Firewalls are categorized as different types based on how they deal with network traffic and the layer of the OSI model at which they operate (if you need a refresher on the OSI model, take a look back at Chapter 5, "Network Protocols: Real and Imagined"). The higher the layer of the OSI model at which the firewall operates, the more sophisticated the firewall. Here are some specifics:
Packet filter firewall . This type of firewall uses a set of rules to determine whether outgoing or incoming data packets are allowed to pass through the firewall. The rules or filters designed to control the data traffic allowed by the firewall can be based on the IP address of the sending device and the particular port being used by the protocol that originated the data packet. A packet filter firewall moves data quickly and is the simplest type of firewall. It operates at the Data Link and Network layers of the OSI model. A router that uses access lists (rules for allowing or disallowing connections based on IP addresses) to filter data traffic can be considered a packet filter firewall.
Circuit-level firewall . This type of firewall is similar to the packet filter firewall (in that it filters packets based on a set of rules), but because circuit-level firewalls operate at the Transport layer of the OSI model, they have greater functionality. A circuit-level firewall can make packets sent from the internal network to a destination outside the firewall appear as if they originated at the firewall. This helps to keep information relating to hosts on the internal network secret. Circuit-level firewalls also can determine whether a connection between a network host and a computer on the other side of the firewall using the TCP protocol has been established appropriately (see Chapter 5 for more about TCP). If the connection has not been established appropriately, the firewall can terminate the connection. This cuts off any connection that has been hijacked by an outside attacker trying to sneak past the firewall.
Application-gateway firewall . This type of firewall operates at the Application layer of the OSI model. Application gateways use strong user authentication to verify the identify of a host attempting to connect to the network using a particular TCP/IP Application layer protocol such as Telnet or FTP. This type of firewall can also actually control the devices that an external host can connect to once the firewall has authenticated that particular user. Application gateways are even effective against IP spoofing (discussed earlier in the chapter) because they do not allow the connection to proceed inside the firewall unless the user can truly be authenticated to the network.
| || |
Many firewalls also have proxy server capabilities and use Network Address Translation (NAT) to protect the internal network.

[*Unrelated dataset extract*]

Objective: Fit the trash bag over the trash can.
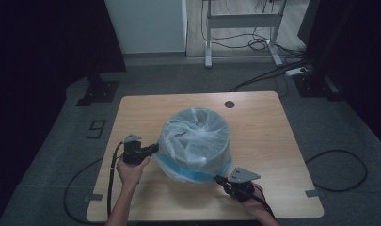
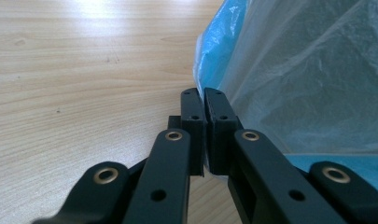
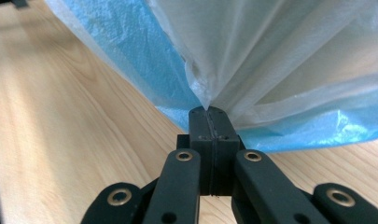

For more about proxy servers and NAT, take a look back at Chapter 15, "Connecting a Network to the Internet."
You will find that some firewall products are actually a hybrid of the types of firewalls discussed here. For example, a firewall might combine circuit-level capabilities with application-gateway services.
The deployment of firewalls and the development of new firewall products are both proceeding at seemingly breakneck speed. Major news stories on the cracking of big corporate and government networks have only lead to a rise in the purchasing of firewalls and the manufacturing of more secure firewall products.
You will find that most of the network operating systems available also provide some sort of firewall protection. This includes NetWare, Linux, and Windows Server 2003.